MATERIAL FOR THIS TASK:

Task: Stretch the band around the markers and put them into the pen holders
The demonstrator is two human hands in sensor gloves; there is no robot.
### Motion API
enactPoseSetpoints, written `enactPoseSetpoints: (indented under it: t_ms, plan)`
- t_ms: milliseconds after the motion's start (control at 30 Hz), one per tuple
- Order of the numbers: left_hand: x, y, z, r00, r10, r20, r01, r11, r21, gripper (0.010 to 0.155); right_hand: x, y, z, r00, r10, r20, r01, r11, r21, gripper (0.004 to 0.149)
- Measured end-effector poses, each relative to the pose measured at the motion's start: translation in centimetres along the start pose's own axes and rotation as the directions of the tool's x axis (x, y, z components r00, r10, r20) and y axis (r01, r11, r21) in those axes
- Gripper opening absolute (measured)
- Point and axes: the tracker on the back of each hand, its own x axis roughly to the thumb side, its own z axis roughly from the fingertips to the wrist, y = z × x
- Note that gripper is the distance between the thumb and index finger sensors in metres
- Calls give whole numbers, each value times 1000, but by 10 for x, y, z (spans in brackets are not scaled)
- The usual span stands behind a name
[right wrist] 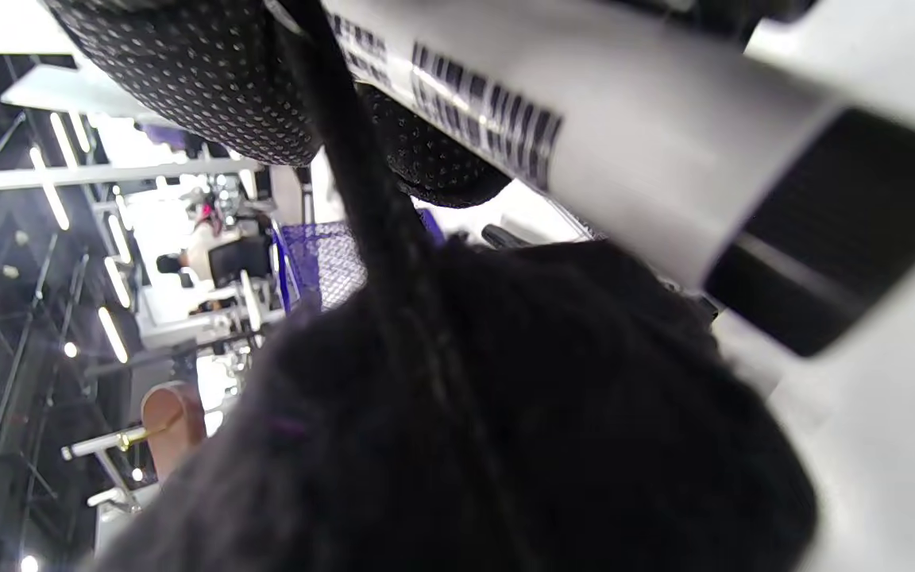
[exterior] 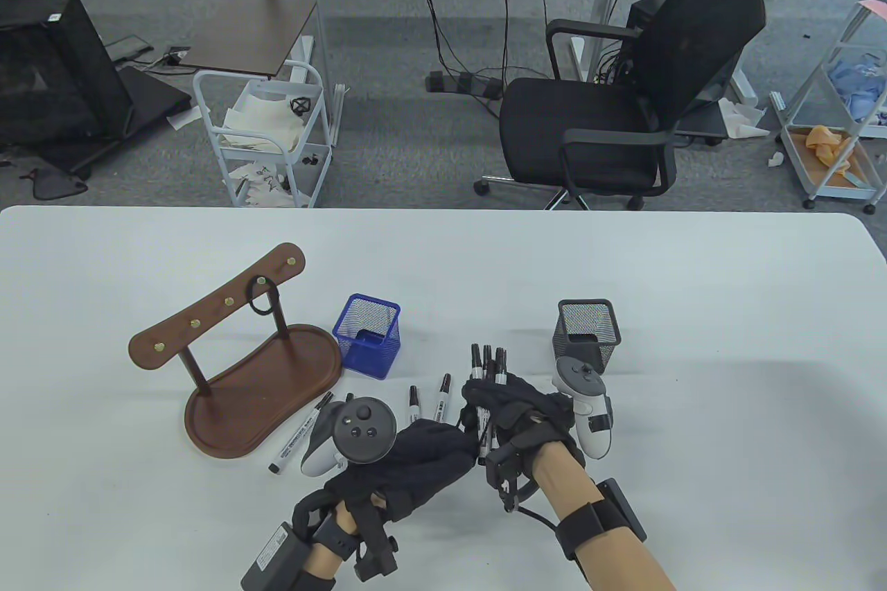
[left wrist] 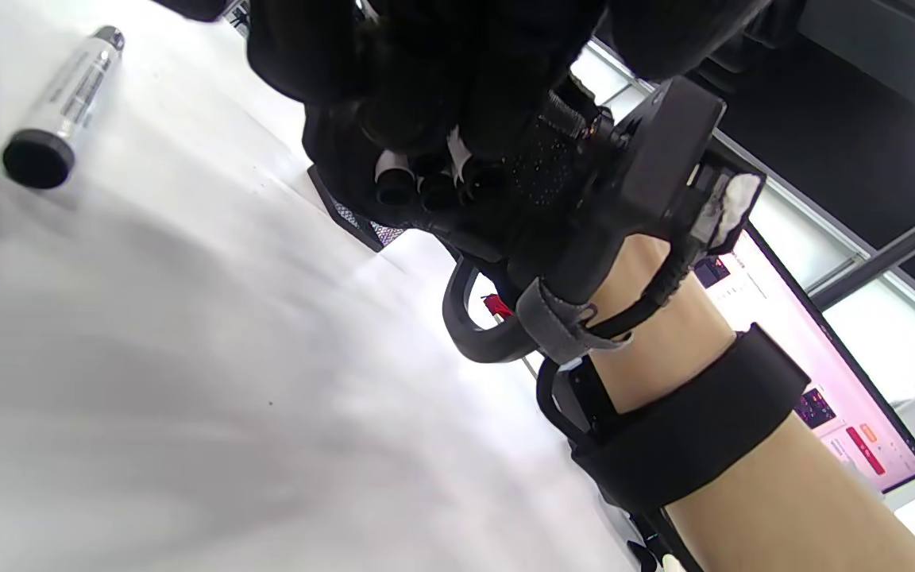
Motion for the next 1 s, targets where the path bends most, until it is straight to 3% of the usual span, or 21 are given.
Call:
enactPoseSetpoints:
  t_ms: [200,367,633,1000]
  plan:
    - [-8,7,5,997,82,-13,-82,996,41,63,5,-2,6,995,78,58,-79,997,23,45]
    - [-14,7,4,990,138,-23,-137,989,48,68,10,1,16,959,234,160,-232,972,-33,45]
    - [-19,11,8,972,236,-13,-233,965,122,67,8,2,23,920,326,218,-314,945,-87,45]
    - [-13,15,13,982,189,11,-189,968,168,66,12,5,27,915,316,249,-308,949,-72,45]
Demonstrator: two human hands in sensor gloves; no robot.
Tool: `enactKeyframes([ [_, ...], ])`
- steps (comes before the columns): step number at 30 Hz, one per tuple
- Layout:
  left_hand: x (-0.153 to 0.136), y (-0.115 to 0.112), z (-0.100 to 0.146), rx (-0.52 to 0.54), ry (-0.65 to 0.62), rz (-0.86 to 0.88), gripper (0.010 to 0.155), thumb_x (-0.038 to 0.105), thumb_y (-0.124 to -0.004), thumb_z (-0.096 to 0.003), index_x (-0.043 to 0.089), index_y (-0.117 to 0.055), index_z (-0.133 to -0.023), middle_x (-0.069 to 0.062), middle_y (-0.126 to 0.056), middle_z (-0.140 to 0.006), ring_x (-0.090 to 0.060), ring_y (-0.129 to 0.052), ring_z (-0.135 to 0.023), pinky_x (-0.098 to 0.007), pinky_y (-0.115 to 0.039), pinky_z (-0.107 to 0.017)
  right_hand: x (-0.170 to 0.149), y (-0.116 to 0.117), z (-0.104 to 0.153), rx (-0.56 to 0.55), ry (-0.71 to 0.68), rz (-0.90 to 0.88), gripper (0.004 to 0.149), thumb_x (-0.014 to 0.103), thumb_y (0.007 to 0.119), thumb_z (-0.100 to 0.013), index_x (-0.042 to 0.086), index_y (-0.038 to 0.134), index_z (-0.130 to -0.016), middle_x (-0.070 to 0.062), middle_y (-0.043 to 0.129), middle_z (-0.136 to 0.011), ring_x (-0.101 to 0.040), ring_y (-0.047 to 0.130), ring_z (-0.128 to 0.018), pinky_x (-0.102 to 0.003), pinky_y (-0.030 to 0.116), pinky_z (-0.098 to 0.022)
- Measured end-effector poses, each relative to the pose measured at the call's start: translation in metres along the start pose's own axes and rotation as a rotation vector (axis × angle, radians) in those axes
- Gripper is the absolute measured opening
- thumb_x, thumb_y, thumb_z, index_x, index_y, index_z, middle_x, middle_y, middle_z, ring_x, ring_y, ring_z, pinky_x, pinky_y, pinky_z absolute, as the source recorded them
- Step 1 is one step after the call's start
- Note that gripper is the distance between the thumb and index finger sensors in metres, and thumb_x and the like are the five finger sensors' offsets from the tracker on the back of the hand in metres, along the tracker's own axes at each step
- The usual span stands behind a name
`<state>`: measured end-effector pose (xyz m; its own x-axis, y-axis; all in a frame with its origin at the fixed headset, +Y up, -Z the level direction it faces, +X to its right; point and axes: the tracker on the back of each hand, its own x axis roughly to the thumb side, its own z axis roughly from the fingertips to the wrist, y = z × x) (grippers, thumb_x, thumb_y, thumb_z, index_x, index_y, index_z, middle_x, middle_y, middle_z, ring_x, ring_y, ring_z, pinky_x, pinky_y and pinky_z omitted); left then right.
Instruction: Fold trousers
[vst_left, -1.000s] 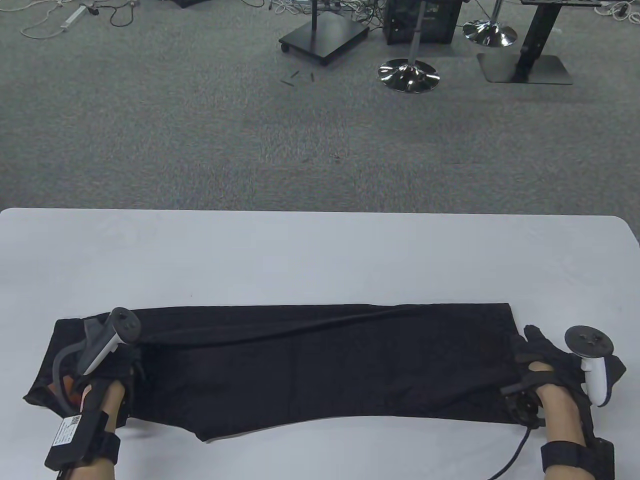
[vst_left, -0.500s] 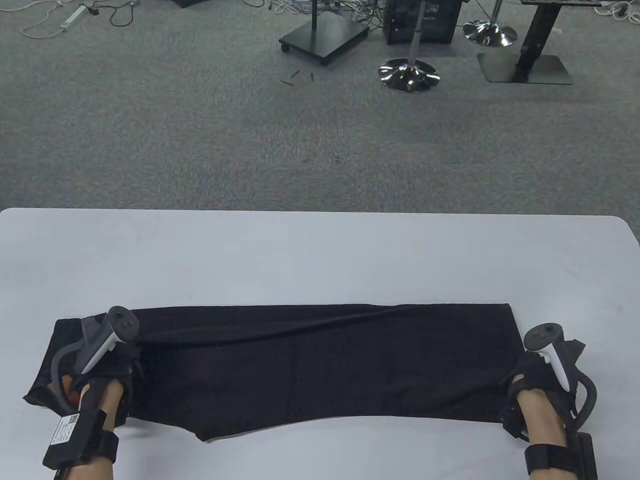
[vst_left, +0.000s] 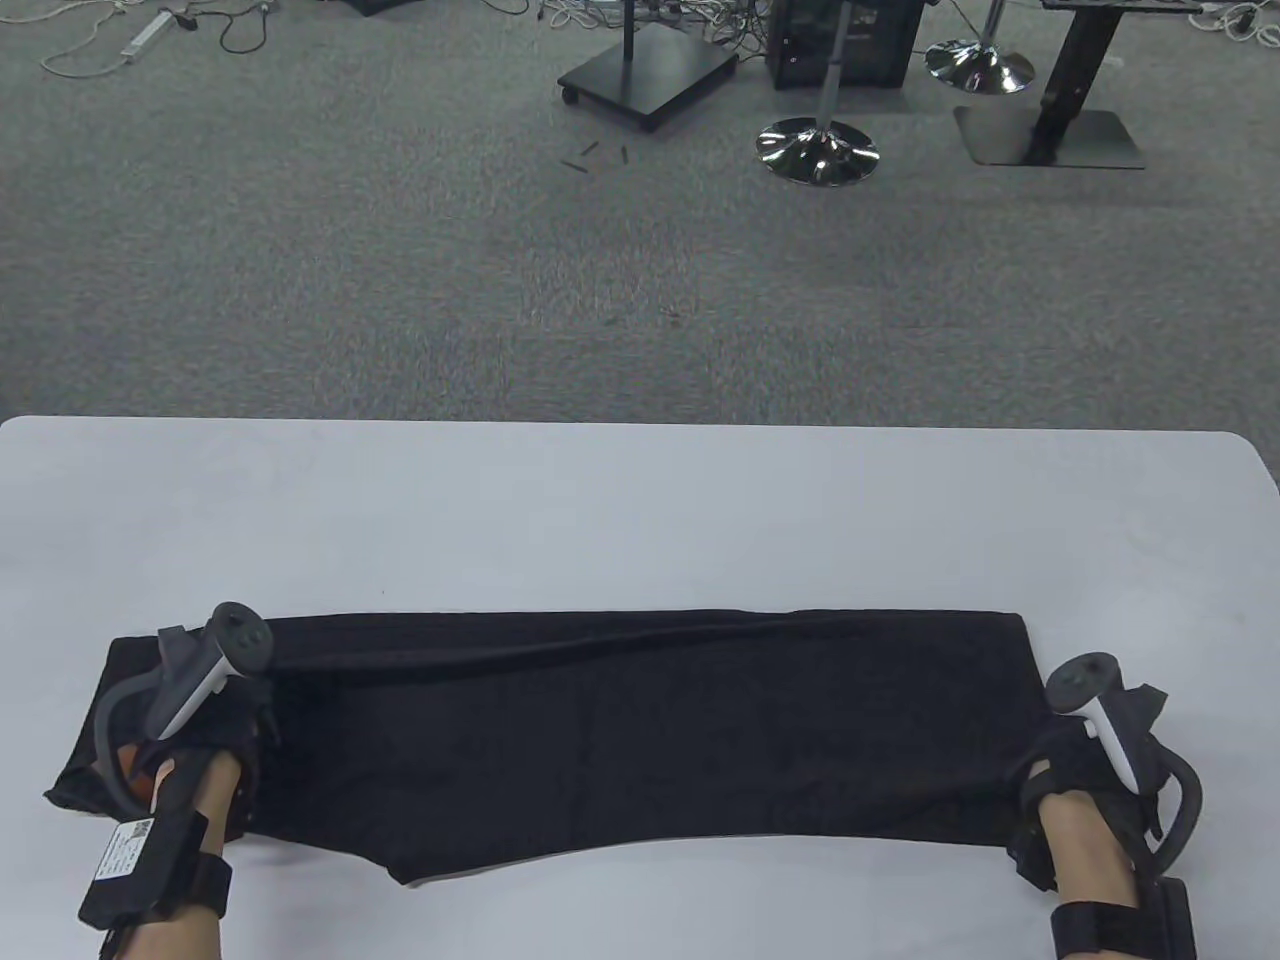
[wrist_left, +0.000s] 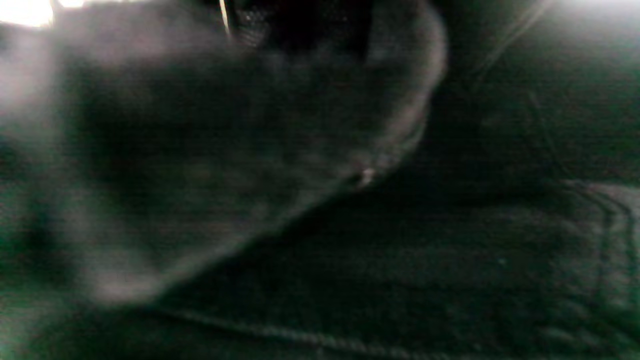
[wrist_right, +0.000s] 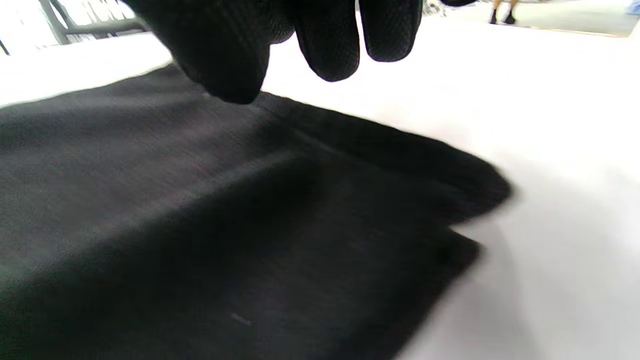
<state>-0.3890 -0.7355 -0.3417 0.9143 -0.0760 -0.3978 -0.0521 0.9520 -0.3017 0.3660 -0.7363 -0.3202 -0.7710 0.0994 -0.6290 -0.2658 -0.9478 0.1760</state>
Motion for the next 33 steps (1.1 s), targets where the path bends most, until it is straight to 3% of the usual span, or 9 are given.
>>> enactKeyframes([
  [4,0.003,0.010,0.004,0.010,-0.008,-0.024,0.054,0.052,-0.080,-0.0524,0.032,-0.079,-0.102,0.007,-0.085,-0.104,-0.023,-0.089,-0.101,-0.056,-0.063,-0.081,0.031,0.004,0.013,0.044,-0.183,-0.057,0.064,0.047,0.080,-0.054,0.027,0.051,-0.108,-0.007,0.057,-0.114,-0.040,0.054,-0.105,-0.064,0.045,-0.074],
  [6,0.005,0.017,0.007,0.021,-0.017,-0.045,0.051,0.051,-0.082,-0.0517,0.033,-0.083,-0.099,0.007,-0.087,-0.103,-0.024,-0.089,-0.101,-0.056,-0.062,-0.081,0.046,0.014,0.017,0.140,-0.241,-0.015,0.069,0.055,0.078,-0.054,0.029,0.047,-0.109,-0.007,0.047,-0.117,-0.041,0.047,-0.108,-0.065,0.044,-0.075],
  [11,0.007,0.048,0.017,0.120,-0.039,-0.096,0.047,0.049,-0.083,-0.0513,0.035,-0.087,-0.096,0.010,-0.090,-0.100,-0.022,-0.091,-0.100,-0.056,-0.063,-0.081,0.064,0.049,0.018,0.378,-0.228,-0.001,0.082,0.067,0.074,-0.052,0.030,0.031,-0.112,-0.008,0.018,-0.120,-0.045,0.020,-0.111,-0.069,0.031,-0.075],
  [15,0.003,0.062,0.016,0.210,-0.010,-0.104,0.047,0.051,-0.081,-0.0518,0.037,-0.086,-0.097,0.012,-0.088,-0.102,-0.021,-0.088,-0.102,-0.056,-0.061,-0.082,0.064,0.060,0.018,0.374,-0.224,0.048,0.086,0.066,0.075,-0.052,0.032,0.020,-0.110,-0.004,0.004,-0.117,-0.042,0.005,-0.109,-0.072,0.026,-0.074],
  [18,0.004,0.049,0.005,0.231,0.014,-0.112,0.048,0.053,-0.080,-0.0519,0.037,-0.085,-0.097,0.013,-0.087,-0.103,-0.021,-0.087,-0.103,-0.056,-0.060,-0.083,0.062,0.061,0.017,0.372,-0.232,0.037,0.086,0.065,0.074,-0.052,0.033,0.020,-0.109,-0.003,0.003,-0.117,-0.041,0.003,-0.109,-0.072,0.025,-0.074],
  [22,0.014,0.014,-0.009,0.150,0.021,-0.173,0.050,0.053,-0.082,-0.0504,0.036,-0.084,-0.097,0.011,-0.087,-0.102,-0.021,-0.089,-0.101,-0.055,-0.063,-0.081,0.062,0.061,0.016,0.380,-0.233,0.043,0.085,0.065,0.074,-0.052,0.033,0.019,-0.109,-0.003,0.002,-0.116,-0.040,0.002,-0.109,-0.072,0.024,-0.075],
  [26,0.016,0.004,-0.013,0.068,0.023,-0.165,0.054,0.054,-0.082,-0.0502,0.034,-0.079,-0.101,0.010,-0.082,-0.106,-0.021,-0.085,-0.104,-0.056,-0.061,-0.082,0.060,0.060,0.012,0.382,-0.231,0.037,0.085,0.065,0.074,-0.052,0.035,0.019,-0.109,-0.001,0.001,-0.116,-0.039,0.001,-0.109,-0.071,0.023,-0.075],
  [29,0.013,0.019,-0.009,0.092,-0.021,-0.151,0.047,0.050,-0.084,-0.0498,0.034,-0.087,-0.094,0.011,-0.090,-0.100,-0.021,-0.091,-0.099,-0.055,-0.064,-0.080,0.056,0.059,0.004,0.386,-0.227,0.017,0.084,0.065,0.074,-0.051,0.037,0.019,-0.108,0.002,0.000,-0.116,-0.036,-0.001,-0.109,-0.070,0.020,-0.076],
  [33,0.008,0.071,0.010,0.302,-0.067,-0.152,0.045,0.049,-0.083,-0.0492,0.037,-0.088,-0.093,0.014,-0.091,-0.099,-0.018,-0.090,-0.100,-0.055,-0.062,-0.082,0.057,0.055,-0.002,0.408,-0.222,0.028,0.084,0.063,0.076,-0.051,0.040,0.019,-0.108,0.004,-0.001,-0.116,-0.034,-0.002,-0.110,-0.069,0.019,-0.077],
])
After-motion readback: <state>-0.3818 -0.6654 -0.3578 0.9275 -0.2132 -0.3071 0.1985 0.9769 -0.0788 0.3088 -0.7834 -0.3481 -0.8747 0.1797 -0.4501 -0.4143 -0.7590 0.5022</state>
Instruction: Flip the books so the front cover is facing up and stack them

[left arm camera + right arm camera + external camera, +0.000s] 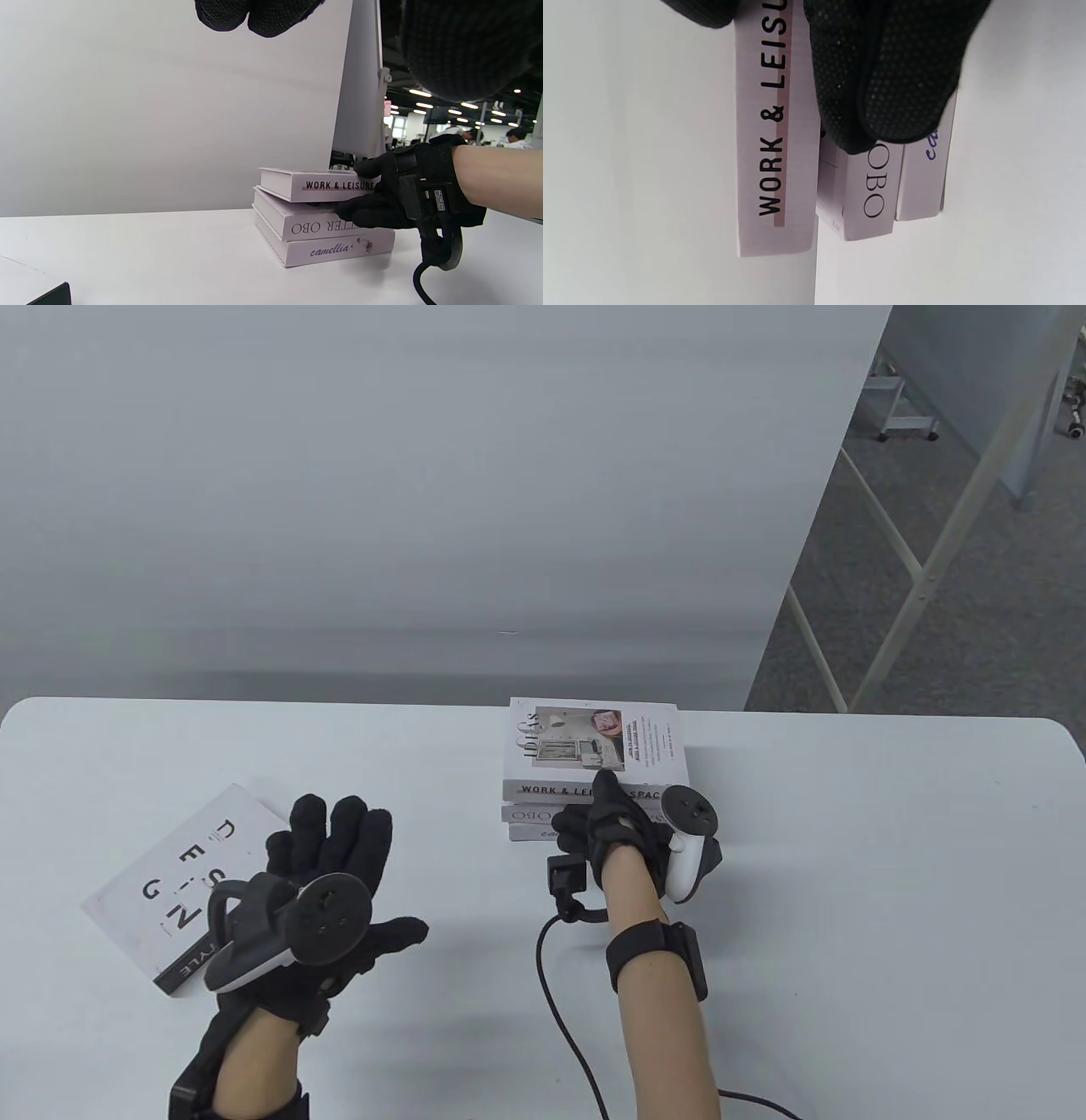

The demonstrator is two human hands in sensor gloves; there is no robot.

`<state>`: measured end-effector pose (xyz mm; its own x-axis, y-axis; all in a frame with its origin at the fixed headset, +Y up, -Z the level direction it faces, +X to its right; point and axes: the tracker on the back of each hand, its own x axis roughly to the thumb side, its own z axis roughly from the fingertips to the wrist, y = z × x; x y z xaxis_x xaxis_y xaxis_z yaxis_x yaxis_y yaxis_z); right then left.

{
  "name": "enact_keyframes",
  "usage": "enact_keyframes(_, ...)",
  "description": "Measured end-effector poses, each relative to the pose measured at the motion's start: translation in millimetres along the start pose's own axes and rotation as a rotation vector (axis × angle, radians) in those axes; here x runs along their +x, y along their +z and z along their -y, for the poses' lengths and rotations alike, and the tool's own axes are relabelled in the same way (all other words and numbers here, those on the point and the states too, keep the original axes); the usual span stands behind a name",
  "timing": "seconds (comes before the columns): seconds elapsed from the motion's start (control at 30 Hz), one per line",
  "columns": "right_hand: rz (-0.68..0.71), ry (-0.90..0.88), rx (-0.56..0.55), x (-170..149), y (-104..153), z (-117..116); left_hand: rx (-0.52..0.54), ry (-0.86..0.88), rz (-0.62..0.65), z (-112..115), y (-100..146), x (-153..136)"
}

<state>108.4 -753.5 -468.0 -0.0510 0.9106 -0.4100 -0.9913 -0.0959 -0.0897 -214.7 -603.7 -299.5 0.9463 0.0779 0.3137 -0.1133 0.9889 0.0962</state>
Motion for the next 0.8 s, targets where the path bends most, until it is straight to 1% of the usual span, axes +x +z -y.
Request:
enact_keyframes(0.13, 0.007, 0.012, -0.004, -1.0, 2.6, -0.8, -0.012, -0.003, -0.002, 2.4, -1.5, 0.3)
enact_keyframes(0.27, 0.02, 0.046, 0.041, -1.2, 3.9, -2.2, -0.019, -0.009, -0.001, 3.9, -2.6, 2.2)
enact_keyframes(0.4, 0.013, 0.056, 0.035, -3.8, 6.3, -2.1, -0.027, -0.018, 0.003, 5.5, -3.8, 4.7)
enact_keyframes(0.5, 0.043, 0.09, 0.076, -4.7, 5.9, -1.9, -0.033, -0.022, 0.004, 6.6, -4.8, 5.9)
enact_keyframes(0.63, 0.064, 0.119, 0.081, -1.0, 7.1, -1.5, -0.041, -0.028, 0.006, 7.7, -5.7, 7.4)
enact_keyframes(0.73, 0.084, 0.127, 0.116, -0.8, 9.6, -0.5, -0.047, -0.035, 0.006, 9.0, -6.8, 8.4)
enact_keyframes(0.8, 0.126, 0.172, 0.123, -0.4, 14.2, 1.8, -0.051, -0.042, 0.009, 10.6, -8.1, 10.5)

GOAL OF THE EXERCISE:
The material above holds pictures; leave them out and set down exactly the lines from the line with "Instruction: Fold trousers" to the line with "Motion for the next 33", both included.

OUTPUT FOR THIS TASK:
Instruction: Fold trousers
[vst_left, -1.000s] 
[vst_left, -0.500s] 
[vst_left, +0.000s] 
[wrist_left, +0.000s] 
[wrist_right, +0.000s] 
<state>-0.3890 -0.7355 -0.3417 0.9143 -0.0760 -0.3978 -0.0521 0.9520 -0.3017 0.3660 -0.7363 -0.3202 -0.7710 0.0994 -0.6290 -0.2658 -0.9478 0.1760</state>
Motion for the next 33 steps (1.1 s), targets where the path bends most, until it is straight to 3% of the usual span, or 9 are given.

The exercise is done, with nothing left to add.